Le même jour, la loi martiale était proclamée à Séoul à 14h40 (avec effet rétroactif à 13h), puis étendue aux principales villes de province, où des manifestations de masse avaient entraîné des morts à Gwangju et Pusan. Le bilan total de la répression atteignit 186 morts, dont 77 étudiants, collégiens et lycéens et 66 paysans.
Sous la direction de Song Yo-chan, les troupes de la loi martiale engagèrent des pourparlers avec les manifestants, conduisant à la libération des étudiants emprisonnés. La tournure des évènements surprit Syngman Rhee et ses ministres, d'autant plus - fait unique dans l'histoire de la Corée du Sud - qu'ils avaient perdu le soutien du gouvernement américain. Initialement, les Etats-Unis n'avaient pas critiqué les fraudes de l'élection du 15 mars, confirmant même une visite officielle du président Dwight D. Eisenhower. Mais au lendemain du soulèvement du 19 avril, le ministère américain des Affaires étrangères fit une déclaration, le 20 avril, demandant une démocratisation de la Corée du Sud. Le 21 avril, le gouvernement et les dirigeants du Parti libéral remirent collectivement leur démission. Mais Syngman Rhee restait en place, déclarant se tenir à l'écart des partis, en évitant d'aborder les questions de la fraude électorale et de la répression.
Le 25 avril, 300 professeurs se réunirent à l'Université nationale de Séoul et déclarèrent que les manifestations traduisaient l'esprit de la nation.
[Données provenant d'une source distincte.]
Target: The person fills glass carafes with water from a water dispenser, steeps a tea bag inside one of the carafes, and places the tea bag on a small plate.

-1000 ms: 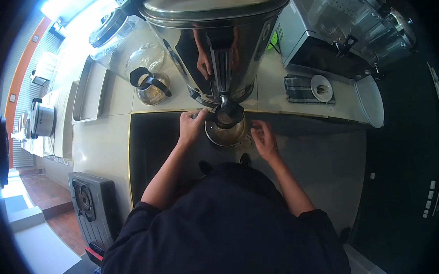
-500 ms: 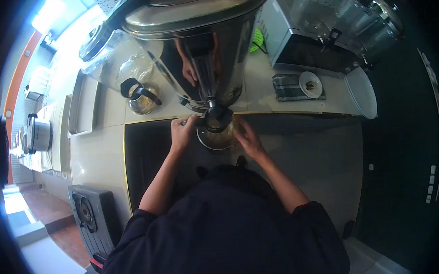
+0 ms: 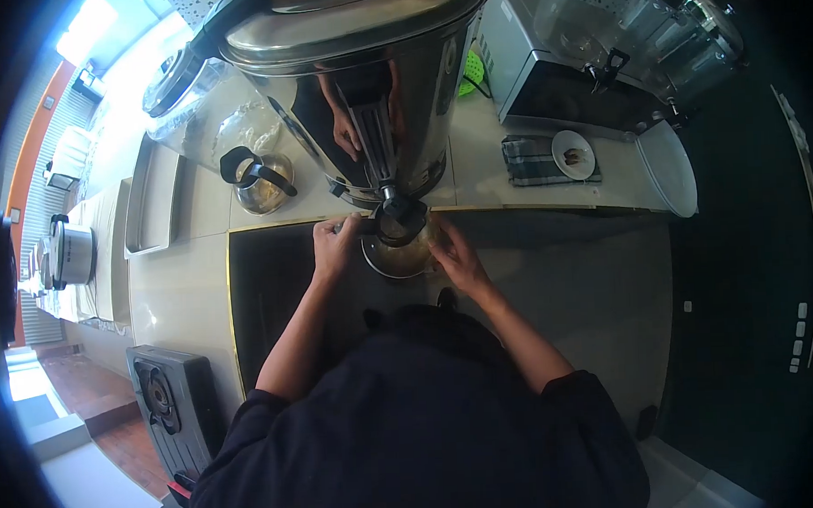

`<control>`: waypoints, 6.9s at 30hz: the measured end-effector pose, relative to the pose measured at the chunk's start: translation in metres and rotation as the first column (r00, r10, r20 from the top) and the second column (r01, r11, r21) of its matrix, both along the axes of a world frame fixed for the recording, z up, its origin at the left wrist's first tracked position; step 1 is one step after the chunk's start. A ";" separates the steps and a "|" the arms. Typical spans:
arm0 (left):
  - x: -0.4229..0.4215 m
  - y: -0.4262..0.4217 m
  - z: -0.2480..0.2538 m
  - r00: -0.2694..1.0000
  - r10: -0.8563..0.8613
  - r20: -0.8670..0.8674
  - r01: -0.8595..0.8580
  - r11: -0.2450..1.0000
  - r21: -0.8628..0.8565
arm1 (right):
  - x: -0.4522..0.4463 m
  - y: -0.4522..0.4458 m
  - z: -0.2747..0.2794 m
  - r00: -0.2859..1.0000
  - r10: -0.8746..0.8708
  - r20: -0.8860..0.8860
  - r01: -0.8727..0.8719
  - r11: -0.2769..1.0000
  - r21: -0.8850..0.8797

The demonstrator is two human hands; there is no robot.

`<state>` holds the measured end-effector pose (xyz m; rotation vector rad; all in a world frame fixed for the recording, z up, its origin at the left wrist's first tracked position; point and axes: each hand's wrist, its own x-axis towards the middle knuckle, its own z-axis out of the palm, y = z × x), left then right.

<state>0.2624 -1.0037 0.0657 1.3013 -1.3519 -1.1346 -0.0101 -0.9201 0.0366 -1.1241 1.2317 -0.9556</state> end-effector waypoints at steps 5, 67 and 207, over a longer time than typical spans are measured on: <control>0.002 -0.001 -0.001 1.000 -0.010 0.013 0.010 0.999 0.031 | -0.001 0.000 -0.012 1.000 -0.005 -0.002 0.005 0.999 -0.053; 0.004 -0.003 0.005 1.000 -0.011 0.018 0.011 0.999 0.034 | 0.003 0.000 -0.006 0.999 -0.041 0.010 0.041 0.999 -0.004; 0.003 -0.004 0.000 1.000 -0.023 -0.004 0.023 0.998 0.058 | 0.002 -0.001 -0.009 0.998 -0.061 0.005 0.061 0.998 0.000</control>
Ils demandèrent la démission du président, des députés et des juges de la Cour suprême. Prenant la tête d'une manifestation appelant à venger les étudiants morts, ils furent rejoints par plus de 40.000 manifestants, alors que les troupes de la loi martiale attendaient des instructions. Syngman Rhee procédait à la nomination du Premier ministre par intérim Heo Jeong comme ministre des Affaires étrangères, appelé à exercer les fonctions de chef de l'Etat s'il démissionnait.
Les manifestations du 26 avril commencèrent dès 5 heures du matin, à la fin du couvre-feu. Les manifestants montèrent sur les chars des troupes de la loi martiale, tandis que la statue de bronze de Syngman Rhee au milieu du parc de la Pagode était renversée. Syngman Rhee n'avait plus d'autre choix que de remettre sa démission, annoncée à 10h20 par le Quartier général de la loi martiale. Le 28 avril, Yi Gi-bung, sa femme, son fils aîné - également fils adoptif de Syngmann Rhee - et son fils cadet se suicidèrent dans le palais présidentiel. Le 29 mai, Syngman Rhee partait en exil à Hawaï, où il mourrait en 1965.
La révolution d'avril 1960 avait eu raison de douze ans de régime autoritaire. Il restait aux vainqueurs du jour à s'organiser, divisés entre l'ancienne opposition de droite et la gauche décapitée après l'exécution de Cho Bong-am, moins d'un an plus tôt. Si dans ce contexte de dissensions le coup d'Etat militaire de mai 1961 devait bientôt mettre fin à la première période de démocratie en Corée du Sud, celle-ci n'en allait pas moins façonner l'histoire de la Corée contemporaine.
Sources :
- Seo Joong-seok, La Corée du Sud : 60 ans d'histoire contemporaine. Origines et étapes du mouvement démocratique, Fondation coréenne pour la démocratie, Séoul, 2007, pp. 85-108.
- Kang Man-gil, A History of contemporary Korea, Global oriental, 2005 pour la version anglaise, pp. 238-240.